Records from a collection
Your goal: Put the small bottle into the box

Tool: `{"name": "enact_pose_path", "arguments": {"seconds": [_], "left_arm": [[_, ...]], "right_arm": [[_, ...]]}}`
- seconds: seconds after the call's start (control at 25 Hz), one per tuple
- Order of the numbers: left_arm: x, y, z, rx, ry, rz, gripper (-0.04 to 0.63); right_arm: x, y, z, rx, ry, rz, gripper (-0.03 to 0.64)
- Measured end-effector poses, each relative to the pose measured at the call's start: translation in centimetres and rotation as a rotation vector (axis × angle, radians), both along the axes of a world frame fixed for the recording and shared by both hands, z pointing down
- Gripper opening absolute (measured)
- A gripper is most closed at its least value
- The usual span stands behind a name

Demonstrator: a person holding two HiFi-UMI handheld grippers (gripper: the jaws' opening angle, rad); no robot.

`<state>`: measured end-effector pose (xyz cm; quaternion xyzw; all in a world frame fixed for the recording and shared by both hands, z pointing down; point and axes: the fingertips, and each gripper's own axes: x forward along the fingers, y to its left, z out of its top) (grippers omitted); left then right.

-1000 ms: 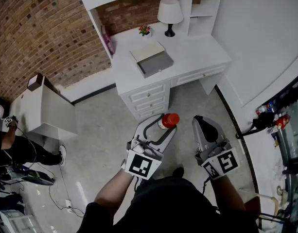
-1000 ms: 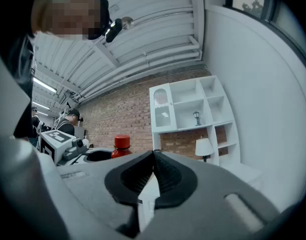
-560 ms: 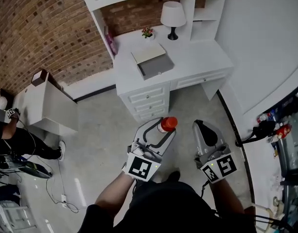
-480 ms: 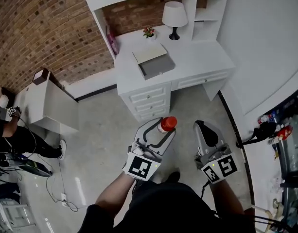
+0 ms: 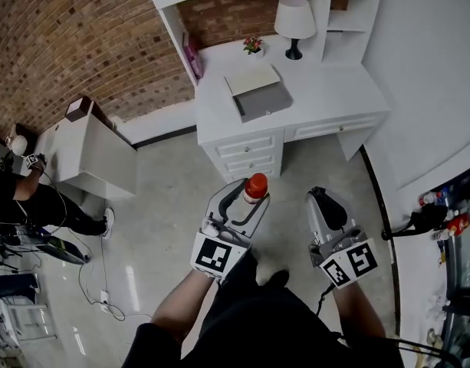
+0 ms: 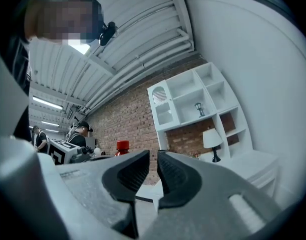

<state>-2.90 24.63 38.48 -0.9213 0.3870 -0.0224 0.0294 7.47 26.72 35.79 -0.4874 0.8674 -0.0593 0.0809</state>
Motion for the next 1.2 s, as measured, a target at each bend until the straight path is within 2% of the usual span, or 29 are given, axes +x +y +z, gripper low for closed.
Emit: {"name": "enact_pose_path", "arguments": {"seconds": [0.28,0.64,0.8,1.0,1.2], "left_arm": [[-1.7,-6.1,0.1,0.013,0.069,0.006,0.200],[-3.4,-18.7,1.1,0.000,0.095,0.079,0.200],[-4.4,-23.6,2.0,-0.037,0.102,0.117,0.201],[-4.7,-28.2,4.2,-0.130,0.101,0.165,0.201],[-4.3,-32.3,5.8,-0.167,0.107,0.157,0.201]], "right_arm": [[0.1,-5.2,0.2,-0.021,0.018,0.044,0.040],[-0.5,-16.1,-0.1,-0.048,0.040,0.153,0.034],[-1.4,-20.6,-0.1,-0.064,0.049,0.191,0.034],[-1.9,-24.6,0.7,-0.085,0.059,0.228,0.032],[-1.4,-27.9,1.8,-0.104,0.056,0.226,0.031]]}}
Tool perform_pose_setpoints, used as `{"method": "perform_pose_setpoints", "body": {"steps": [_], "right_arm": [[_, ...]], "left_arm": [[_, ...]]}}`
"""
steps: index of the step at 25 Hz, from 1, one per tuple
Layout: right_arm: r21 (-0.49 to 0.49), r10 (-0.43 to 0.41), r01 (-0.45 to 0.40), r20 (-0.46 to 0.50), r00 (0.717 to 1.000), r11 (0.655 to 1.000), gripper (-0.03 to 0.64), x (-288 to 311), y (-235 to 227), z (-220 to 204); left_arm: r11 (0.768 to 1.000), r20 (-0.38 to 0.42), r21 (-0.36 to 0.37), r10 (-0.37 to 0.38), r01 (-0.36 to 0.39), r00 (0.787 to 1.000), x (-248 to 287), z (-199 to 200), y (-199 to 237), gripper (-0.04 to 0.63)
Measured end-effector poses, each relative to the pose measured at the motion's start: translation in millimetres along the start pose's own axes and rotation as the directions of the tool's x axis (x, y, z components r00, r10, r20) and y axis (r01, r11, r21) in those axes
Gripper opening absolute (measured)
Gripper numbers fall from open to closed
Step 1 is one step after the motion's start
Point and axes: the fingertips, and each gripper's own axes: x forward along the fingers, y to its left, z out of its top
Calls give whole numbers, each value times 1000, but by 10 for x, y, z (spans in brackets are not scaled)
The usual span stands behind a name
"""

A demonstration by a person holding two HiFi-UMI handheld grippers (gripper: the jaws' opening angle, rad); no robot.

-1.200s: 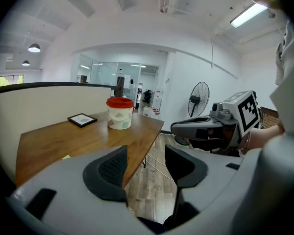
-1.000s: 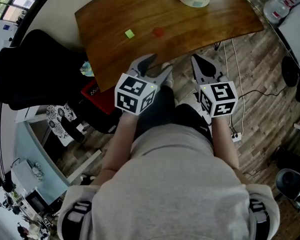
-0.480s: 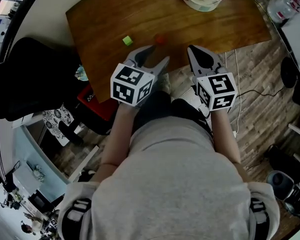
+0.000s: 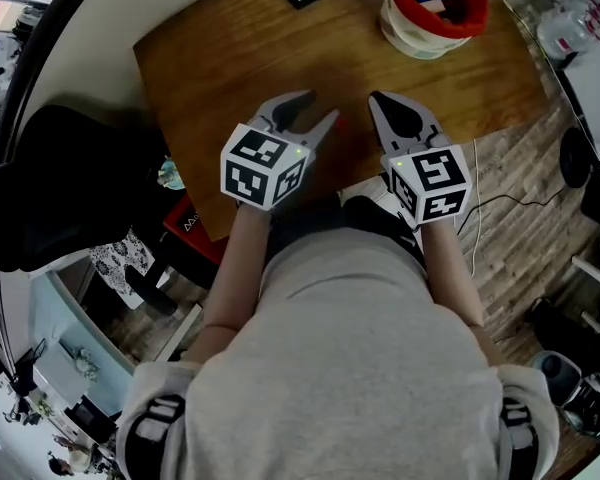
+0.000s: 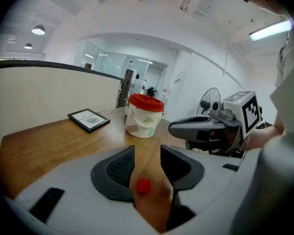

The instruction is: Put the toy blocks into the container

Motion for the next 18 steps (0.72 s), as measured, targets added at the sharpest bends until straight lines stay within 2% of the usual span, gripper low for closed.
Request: {"method": "perform_pose_setpoints", "body": {"steps": [10, 14, 18], "right_arm": [[-2, -24, 24, -51, 998, 1000, 11, 246, 19, -57], [-29, -16, 14, -71, 997, 999, 11, 311, 60, -71], [-35, -1, -3, -96, 995, 999, 11, 376, 102, -125]], "left_arm": [[1000, 14, -28, -8, 8, 1000, 15, -4, 262, 181], [1000, -4, 2, 3, -3, 1000, 10, -55, 313, 184], [999, -35, 32, -16, 17, 999, 27, -160, 270, 189]]}}
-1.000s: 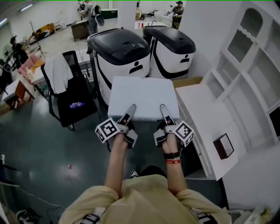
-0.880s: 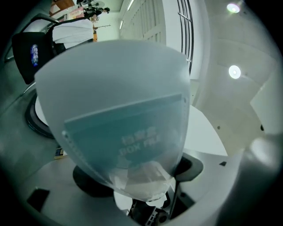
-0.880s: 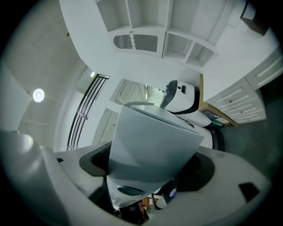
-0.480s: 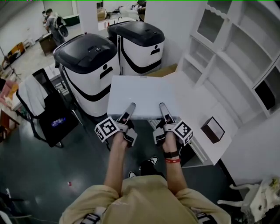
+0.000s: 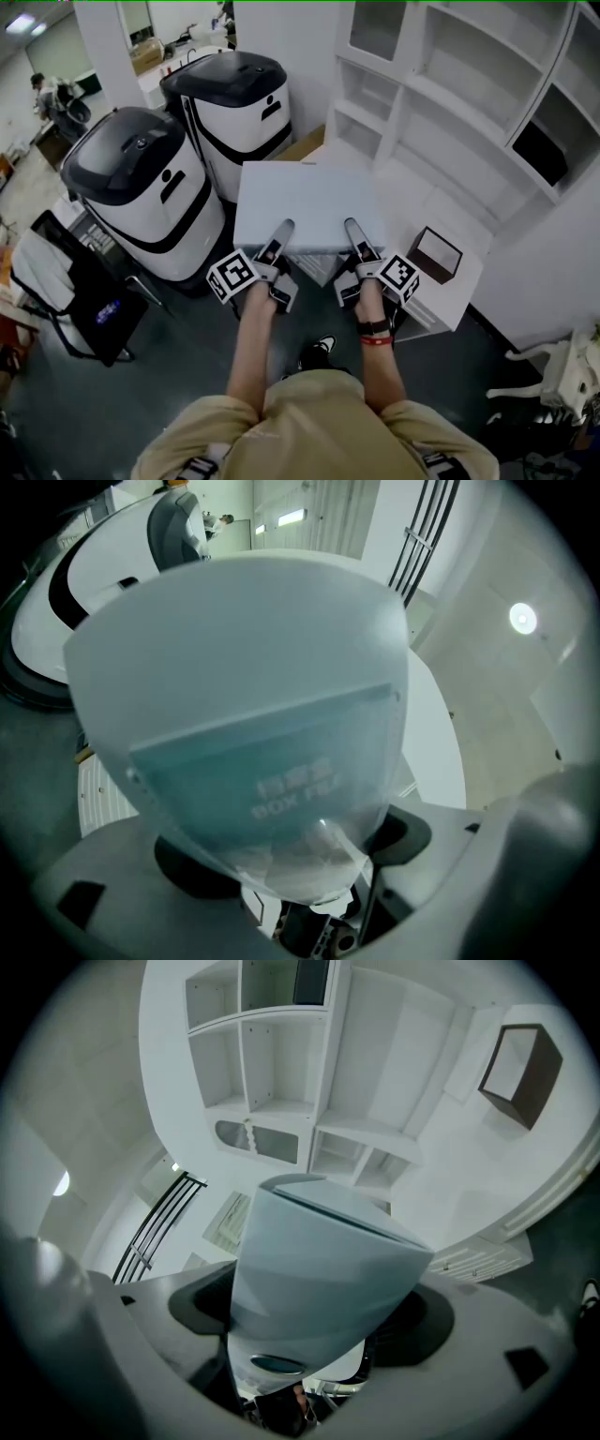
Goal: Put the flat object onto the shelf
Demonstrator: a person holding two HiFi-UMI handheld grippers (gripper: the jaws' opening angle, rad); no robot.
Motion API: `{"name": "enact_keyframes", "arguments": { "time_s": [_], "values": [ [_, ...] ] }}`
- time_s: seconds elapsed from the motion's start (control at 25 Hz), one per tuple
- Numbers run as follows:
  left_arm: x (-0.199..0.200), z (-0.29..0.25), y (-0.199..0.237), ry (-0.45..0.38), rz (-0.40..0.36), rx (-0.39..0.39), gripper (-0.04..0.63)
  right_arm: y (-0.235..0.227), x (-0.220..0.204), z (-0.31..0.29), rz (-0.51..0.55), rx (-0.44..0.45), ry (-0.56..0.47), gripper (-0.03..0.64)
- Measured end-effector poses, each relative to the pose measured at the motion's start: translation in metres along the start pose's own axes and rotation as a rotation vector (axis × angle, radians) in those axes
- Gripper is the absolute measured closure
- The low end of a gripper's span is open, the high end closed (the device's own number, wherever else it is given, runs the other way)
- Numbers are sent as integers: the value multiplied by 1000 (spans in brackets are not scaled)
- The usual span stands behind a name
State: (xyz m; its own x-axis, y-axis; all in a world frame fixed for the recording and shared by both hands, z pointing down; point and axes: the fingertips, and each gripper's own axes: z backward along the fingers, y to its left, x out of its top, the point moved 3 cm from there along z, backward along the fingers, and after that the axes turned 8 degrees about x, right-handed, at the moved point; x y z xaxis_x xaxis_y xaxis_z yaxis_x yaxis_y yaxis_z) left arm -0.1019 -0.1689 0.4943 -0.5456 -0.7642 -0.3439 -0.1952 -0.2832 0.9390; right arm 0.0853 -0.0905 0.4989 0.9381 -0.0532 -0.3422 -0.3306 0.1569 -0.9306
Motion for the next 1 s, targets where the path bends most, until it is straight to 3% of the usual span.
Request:
{"name": "enact_keyframes", "arguments": {
  "time_s": [0.68,1.0],
  "values": [
    [-91,-206,-30,310,24,-114,219,-54,178,33,41,-61,-337,212],
    [-121,-263,-53,406,30,-168,219,-64,227,50,51,-69,-447,218]
  ]
}}
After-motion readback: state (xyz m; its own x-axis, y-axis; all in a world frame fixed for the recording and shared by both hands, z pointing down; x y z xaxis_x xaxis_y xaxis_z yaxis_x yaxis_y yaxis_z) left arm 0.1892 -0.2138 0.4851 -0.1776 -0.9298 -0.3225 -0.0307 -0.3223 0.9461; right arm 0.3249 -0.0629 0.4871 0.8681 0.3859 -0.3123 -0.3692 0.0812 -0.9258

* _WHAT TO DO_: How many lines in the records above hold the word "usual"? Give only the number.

* _RESPONSE TO THIS TASK_: 6